Despite roughly 30,000 fewer people currently being held in the custody of U.S. Immigration and Customs Enforcement compared to last year’s average, the number of deaths in ICE detention centers has nearly doubled.
As of Wednesday, the last day of fiscal year 2020, there were 21 deaths reported in ICE custody. The number of deaths in ICE detention centers hasn’t broken 20 since 2005. Last year, ICE reported a total of eight deaths.
Both the dramatic reduction in the number of people currently being detained and the dramatic increase in deaths can be explained in part by the coronavirus. After evaluating its detained population based on guidelines from the Centers for Disease Control and Prevention, ICE “released over 900 individuals after evaluating their immigration history, criminal record, potential threat to public safety, flight risk, and national security concerns.” ICE also cited a “decrease in book-ins” and “continued repatriations of illegal aliens” as causes for the reduction in detainment numbers.
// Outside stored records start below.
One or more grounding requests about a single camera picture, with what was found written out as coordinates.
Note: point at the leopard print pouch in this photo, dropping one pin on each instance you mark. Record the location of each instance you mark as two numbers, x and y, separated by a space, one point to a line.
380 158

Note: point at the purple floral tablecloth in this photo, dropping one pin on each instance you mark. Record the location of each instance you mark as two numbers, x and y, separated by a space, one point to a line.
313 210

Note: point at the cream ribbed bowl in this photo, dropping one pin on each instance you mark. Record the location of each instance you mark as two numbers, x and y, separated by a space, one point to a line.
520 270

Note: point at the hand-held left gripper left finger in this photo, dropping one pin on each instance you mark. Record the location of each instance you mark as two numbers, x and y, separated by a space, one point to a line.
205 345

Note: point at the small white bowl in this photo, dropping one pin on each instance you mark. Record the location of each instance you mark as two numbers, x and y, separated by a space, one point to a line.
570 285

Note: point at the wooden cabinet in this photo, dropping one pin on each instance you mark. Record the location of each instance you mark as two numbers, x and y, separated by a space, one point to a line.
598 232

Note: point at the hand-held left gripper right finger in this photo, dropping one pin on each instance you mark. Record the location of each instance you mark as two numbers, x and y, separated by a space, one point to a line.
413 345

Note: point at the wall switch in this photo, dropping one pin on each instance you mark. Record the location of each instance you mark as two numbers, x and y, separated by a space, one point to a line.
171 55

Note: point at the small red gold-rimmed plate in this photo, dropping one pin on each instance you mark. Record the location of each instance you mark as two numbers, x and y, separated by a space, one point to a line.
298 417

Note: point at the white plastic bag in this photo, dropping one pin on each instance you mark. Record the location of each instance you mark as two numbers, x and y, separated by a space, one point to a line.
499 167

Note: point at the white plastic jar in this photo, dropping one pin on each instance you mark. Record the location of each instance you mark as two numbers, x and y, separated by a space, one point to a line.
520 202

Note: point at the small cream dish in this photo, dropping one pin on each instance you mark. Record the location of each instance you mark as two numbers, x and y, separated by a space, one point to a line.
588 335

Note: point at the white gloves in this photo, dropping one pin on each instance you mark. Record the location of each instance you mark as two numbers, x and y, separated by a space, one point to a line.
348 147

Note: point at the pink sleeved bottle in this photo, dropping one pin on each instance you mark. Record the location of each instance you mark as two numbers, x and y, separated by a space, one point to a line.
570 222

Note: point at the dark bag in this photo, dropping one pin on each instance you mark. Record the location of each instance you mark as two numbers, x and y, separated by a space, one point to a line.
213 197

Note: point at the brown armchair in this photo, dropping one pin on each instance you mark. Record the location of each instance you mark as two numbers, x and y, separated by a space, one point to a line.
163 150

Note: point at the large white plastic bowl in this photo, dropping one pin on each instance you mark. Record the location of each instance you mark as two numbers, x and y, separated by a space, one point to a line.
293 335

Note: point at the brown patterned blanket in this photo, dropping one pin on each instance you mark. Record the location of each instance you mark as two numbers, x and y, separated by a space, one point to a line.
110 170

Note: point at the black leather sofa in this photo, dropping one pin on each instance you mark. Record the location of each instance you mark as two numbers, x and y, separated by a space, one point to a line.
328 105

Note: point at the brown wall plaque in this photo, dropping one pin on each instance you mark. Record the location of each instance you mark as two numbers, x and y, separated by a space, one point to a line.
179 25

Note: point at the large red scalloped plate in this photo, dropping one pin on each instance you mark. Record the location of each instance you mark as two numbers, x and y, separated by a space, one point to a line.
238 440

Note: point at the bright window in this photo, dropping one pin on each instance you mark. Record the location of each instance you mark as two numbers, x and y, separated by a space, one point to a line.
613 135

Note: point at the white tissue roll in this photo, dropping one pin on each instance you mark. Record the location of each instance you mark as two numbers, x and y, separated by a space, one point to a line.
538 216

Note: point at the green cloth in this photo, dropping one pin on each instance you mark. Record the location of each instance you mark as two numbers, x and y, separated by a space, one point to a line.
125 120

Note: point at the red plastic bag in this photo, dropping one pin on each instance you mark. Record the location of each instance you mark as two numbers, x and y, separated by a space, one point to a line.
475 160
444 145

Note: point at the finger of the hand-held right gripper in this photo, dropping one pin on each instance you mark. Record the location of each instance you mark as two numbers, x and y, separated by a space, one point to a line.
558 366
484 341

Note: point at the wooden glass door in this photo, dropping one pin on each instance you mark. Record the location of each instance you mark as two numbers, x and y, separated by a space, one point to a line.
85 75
However, those explanations do not completely explain the phenomenon — this year’s 13 noncoronavirus-related deaths still represent more deaths in ICE custody than 13 of the last 14 years. ICE said that despite the numbers, deaths in its custody are “exceedingly rare.”
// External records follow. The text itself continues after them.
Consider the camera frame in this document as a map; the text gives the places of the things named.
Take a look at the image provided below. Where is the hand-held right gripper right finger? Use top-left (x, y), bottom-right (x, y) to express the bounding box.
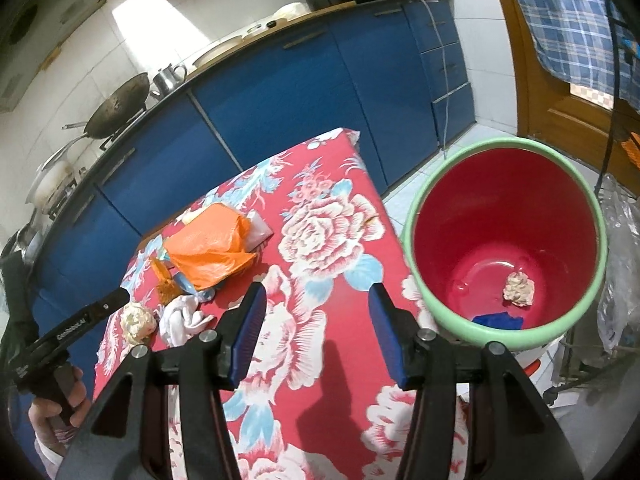
top-left (367, 282), bottom-right (586, 480)

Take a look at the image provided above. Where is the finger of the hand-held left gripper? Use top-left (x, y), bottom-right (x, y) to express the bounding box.
top-left (47, 286), bottom-right (132, 347)

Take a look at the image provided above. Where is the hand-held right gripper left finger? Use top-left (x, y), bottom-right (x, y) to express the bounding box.
top-left (55, 281), bottom-right (268, 480)

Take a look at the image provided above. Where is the paper ball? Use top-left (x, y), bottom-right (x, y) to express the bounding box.
top-left (502, 270), bottom-right (537, 307)
top-left (120, 302), bottom-right (157, 346)

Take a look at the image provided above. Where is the white tissue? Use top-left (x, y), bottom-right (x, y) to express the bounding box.
top-left (159, 294), bottom-right (217, 348)

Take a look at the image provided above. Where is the orange plastic bag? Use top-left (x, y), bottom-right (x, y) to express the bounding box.
top-left (162, 203), bottom-right (258, 292)

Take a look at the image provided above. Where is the white packet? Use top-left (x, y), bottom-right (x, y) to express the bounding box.
top-left (247, 210), bottom-right (275, 252)

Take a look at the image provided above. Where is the red bucket with green rim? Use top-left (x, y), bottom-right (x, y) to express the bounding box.
top-left (402, 136), bottom-right (610, 351)

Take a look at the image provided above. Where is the person's left hand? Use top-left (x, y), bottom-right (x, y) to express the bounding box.
top-left (27, 364), bottom-right (93, 456)

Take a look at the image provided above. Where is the orange-brown wrapper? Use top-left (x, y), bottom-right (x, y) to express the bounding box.
top-left (150, 255), bottom-right (182, 306)

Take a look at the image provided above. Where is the light blue wrapper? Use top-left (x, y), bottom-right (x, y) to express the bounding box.
top-left (172, 270), bottom-right (217, 303)

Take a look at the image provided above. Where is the red floral tablecloth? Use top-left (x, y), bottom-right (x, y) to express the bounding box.
top-left (92, 127), bottom-right (471, 480)

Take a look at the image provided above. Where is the blue scrap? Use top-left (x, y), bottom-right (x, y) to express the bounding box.
top-left (471, 311), bottom-right (525, 332)

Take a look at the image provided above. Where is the white container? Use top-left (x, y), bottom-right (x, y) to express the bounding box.
top-left (510, 330), bottom-right (571, 378)

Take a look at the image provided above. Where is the dark wok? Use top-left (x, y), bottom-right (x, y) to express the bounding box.
top-left (62, 72), bottom-right (151, 141)

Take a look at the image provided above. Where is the blue kitchen cabinet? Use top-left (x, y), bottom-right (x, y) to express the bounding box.
top-left (10, 0), bottom-right (476, 341)

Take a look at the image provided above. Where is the clear plastic bag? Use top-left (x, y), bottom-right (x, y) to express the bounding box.
top-left (597, 175), bottom-right (640, 353)

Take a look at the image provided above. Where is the wooden door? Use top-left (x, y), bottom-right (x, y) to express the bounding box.
top-left (485, 0), bottom-right (640, 196)

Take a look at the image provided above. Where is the range hood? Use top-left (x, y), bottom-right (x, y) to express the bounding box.
top-left (0, 0), bottom-right (106, 111)

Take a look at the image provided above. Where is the plaid cloth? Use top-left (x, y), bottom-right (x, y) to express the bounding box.
top-left (500, 0), bottom-right (640, 111)

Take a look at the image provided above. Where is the white pan with metal handle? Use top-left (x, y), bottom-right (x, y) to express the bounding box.
top-left (25, 132), bottom-right (96, 206)

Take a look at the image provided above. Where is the black wire rack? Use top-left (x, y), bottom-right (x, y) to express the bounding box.
top-left (545, 330), bottom-right (640, 406)

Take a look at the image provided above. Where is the white cable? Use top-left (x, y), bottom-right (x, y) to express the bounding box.
top-left (400, 0), bottom-right (452, 153)

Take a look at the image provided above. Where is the black cable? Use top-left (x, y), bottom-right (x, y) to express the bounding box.
top-left (594, 0), bottom-right (623, 196)
“Statistically, fatalities in ICE custody occur at a small fraction of the national average for detained populations in federal or state custody — less than 1% of the rate at which fatalities occur in federal and state custody nationwide,” ICE said.
Silky Shah, the executive director of Detention Watch Network, a national advocacy coalition that aims to “abolish immigration detention in the United States,” said: “We’re seeing the pandemic is playing a role, but also the conditions of detention and what it does both to your mental health and the really poor medical care that exists inside. … It’s a system that shouldn’t exist.”
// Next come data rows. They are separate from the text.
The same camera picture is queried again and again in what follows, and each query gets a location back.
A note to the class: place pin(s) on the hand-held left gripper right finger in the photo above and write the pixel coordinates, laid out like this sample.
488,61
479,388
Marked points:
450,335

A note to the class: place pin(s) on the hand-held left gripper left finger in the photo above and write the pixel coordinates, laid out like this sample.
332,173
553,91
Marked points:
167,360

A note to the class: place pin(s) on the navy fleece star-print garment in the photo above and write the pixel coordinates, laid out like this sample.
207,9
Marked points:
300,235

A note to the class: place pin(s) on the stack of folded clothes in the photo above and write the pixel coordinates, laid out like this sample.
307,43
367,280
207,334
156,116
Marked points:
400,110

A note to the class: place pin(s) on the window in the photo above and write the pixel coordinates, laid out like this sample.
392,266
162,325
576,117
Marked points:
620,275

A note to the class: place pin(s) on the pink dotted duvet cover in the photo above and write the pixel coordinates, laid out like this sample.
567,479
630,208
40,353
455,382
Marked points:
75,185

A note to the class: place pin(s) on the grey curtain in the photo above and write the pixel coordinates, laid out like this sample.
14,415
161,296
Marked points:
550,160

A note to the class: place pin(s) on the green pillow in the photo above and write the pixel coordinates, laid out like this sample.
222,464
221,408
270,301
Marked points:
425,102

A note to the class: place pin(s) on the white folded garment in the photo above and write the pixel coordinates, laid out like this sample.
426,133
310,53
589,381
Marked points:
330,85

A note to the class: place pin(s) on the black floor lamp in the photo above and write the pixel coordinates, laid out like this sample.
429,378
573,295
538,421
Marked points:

ICE currently has 200 detention centers across the U.S. Of those locations, three deaths occurred in Georgia’s Stewart Detention Center in Lumpkin, Georgia. Stewart is one of the largest detention centers in the U.S., with an official maximum capacity of 1,752 detainees.
Ryan Gustin, a spokesman for CoreCivic, a private prison company that operates the Stewart detention center, said that the size of the facility needs to be taken into consideration.
“While we take any loss of life in our facilities very seriously, it’s important for context to understand that our Stewart facility cares for a higher number of people than most other immigration facilities in the country,” Gustin said.
Stewart is not the only ICE detention center in Georgia facing increased scrutiny. Earlier this month, a whistleblower at the Irwin County Detention Center in Ocilla, Georgia, filed a complaint alleging “mass hysterectomies” and “medical neglect.” The New York Times said in a Tuesday report that women at the Irwin detention center were “pressured into unneeded surgeries.” The report said that complaints about such referrals have been brought to the center’s officials since at least 2018.